A related idea (which I’ve had before) is that if you do have a serious trauma, you’re wasting your/the therapist’s time if you aren’t talking about the most traumatic thing possible every single moment of therapy. But sometimes you’re not ready to go there, and that’s okay. Sometimes, your work or family need you to focus on more minor problems, like anxiety management or writer’s block. And getting unstuck on something like that can make you feel so much better about yourself, and more capable of change in general. I would think that could only help you deal with the serious trauma.
Thank you for writing this, @star-anise.
*cheerful neurodivergent yelling* Curb-cutter effect!

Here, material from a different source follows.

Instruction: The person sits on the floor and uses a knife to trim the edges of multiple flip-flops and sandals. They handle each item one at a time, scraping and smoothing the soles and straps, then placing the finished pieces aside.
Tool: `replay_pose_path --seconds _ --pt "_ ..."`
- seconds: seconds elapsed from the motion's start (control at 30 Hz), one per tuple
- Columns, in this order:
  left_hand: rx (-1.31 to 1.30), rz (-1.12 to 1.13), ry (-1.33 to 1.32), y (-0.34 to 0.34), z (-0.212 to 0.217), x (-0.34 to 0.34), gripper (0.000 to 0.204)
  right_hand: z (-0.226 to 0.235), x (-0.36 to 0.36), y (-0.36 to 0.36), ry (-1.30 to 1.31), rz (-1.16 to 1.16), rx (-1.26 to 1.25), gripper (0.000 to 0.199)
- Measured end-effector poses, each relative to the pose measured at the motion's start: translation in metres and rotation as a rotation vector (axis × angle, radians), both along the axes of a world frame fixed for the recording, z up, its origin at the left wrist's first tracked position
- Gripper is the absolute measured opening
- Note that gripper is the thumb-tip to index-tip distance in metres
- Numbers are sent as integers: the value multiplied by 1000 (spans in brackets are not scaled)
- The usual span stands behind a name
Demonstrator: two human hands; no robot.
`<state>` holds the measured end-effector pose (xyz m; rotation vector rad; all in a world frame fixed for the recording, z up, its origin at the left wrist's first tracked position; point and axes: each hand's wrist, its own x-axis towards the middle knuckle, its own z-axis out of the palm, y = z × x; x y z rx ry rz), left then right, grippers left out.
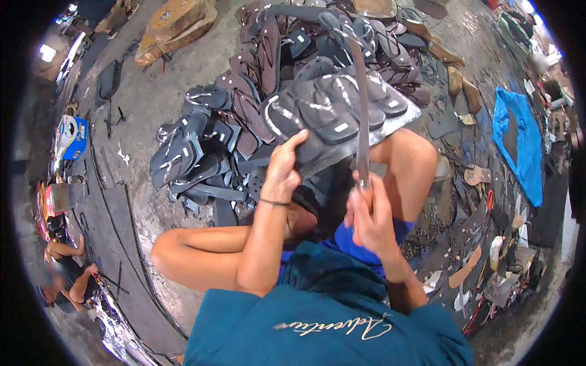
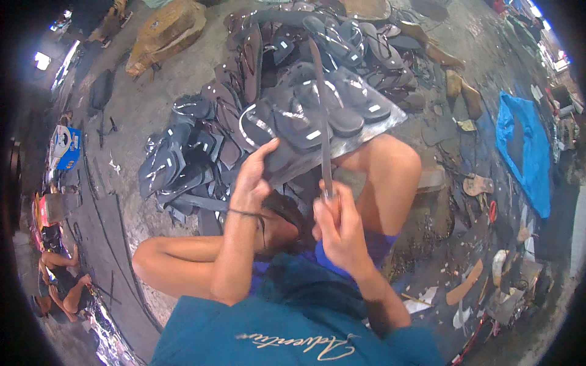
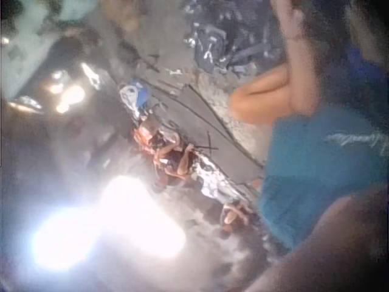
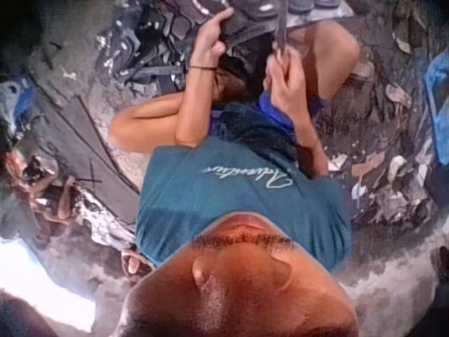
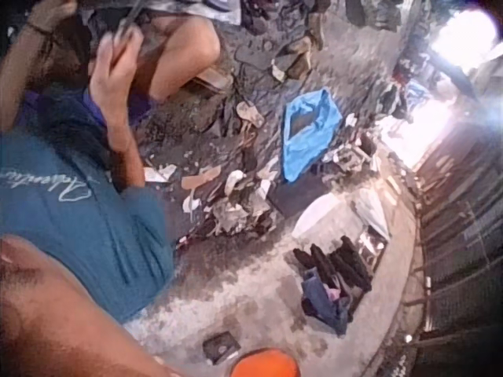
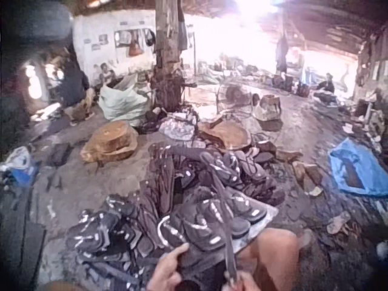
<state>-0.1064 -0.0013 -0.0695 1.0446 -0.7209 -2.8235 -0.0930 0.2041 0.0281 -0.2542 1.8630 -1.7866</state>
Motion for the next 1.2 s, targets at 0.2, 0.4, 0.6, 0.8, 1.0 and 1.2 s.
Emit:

Curb-cutter effect!! CURB!! CUTTER!! EFFECT!!
b4us:
A reminder to all of the mentally ill kids seeking treatment and other people new to the psych system:
If you absolutely hate going to your therapist, you have the wrong therapist
If you feel like your therapist doesn’t understand you, has misdiagnosed you, or is focusing on the wrong things, you have the wrong therapist
If your therapist is too old to understand the things you’re going through, like cyberbullying or LGBT related issues, you have the wrong therapist
If you feel like therapy isn’t working for you, YOU HAVE THE WRONG THERAPIST!
I went through five therapists before finding mine. FIVE. Sometimes it takes a while to find someone who works for you, but you do NOT have to be stuck with a therapist you don’t enjoy seeing or you don’t feel is helping you!
I’ve been through over 13 therapists in my life- no joke.